I emphasize again that the trends of one large city on the East Coast should not speak for the entire country. Working-class whites, often situated in more rural settings, are much more likely to sire children. One of my cousins, by way of my father’s side of the family, married in her late teens and had children shortly thereafter. This is a view that is conveniently not taken into account. I think Chris Rock put it best.
But not all people on welfare are black. There are white people on welfare too. But we can’t give a fuck about them! Broke-ass mothafuckas, livin’ in trailer homes, eating mayonnaise sandwiches, fuckin' their sisters, listening to John Melloncamp records!I grew up in suburban Birmingham, Alabama, in an affluent city south of town called Hoover. The South is much more traditional than the rest of the country and may always be. Getting married early was routine, as was settling down and starting a family. Being married right after college or in one’s early Twenties was not unusual. In DC, those same times in a person’s life were to be earmarked to explore the new freedom and independence of college. As graduation loomed, frivolities were pushed aside. Now began the inevitable path towards training and preparing for a serious job.

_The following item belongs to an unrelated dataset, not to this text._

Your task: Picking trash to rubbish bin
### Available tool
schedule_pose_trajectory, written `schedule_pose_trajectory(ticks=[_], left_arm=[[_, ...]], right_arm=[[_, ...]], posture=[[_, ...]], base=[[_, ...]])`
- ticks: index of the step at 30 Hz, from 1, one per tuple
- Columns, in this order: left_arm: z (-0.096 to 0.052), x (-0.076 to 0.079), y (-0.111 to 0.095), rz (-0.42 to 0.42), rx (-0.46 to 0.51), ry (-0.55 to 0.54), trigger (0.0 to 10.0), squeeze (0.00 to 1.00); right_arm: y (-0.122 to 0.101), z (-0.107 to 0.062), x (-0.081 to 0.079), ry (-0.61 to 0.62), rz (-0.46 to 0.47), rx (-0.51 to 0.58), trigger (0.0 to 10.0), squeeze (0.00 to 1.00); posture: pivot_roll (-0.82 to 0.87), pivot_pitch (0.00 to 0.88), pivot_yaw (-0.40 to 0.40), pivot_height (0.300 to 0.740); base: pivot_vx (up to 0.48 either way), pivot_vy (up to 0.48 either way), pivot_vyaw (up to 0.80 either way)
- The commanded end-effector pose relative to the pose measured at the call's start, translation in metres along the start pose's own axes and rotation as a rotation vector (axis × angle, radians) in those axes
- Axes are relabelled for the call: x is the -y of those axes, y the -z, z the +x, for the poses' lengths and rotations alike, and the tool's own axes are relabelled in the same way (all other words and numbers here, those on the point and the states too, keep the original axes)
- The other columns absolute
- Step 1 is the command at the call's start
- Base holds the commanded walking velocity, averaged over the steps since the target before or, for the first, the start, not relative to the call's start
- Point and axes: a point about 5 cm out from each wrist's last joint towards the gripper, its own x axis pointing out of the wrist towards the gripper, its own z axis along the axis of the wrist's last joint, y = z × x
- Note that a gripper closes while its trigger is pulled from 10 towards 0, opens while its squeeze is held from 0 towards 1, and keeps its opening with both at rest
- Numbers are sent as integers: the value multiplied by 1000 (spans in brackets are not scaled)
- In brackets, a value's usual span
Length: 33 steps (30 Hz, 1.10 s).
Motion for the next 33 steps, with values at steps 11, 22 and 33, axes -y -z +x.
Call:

It’s a matter of priorities, once again, regardless of a person’s skin color, checking account balance, or level of education. Whenever it is that white people are no longer the majority in the United States, I could not even begin to tell you what to expect from it. I’m not especially afraid of change. We have no reliable or pertinent historical examples to give us a glimpse into the future. I’m fairly sure that no matter what, the wheels will keep spinning, and politicians will continue to disappoint us, regardless of their last name, what language they speak, or their own cultural experience.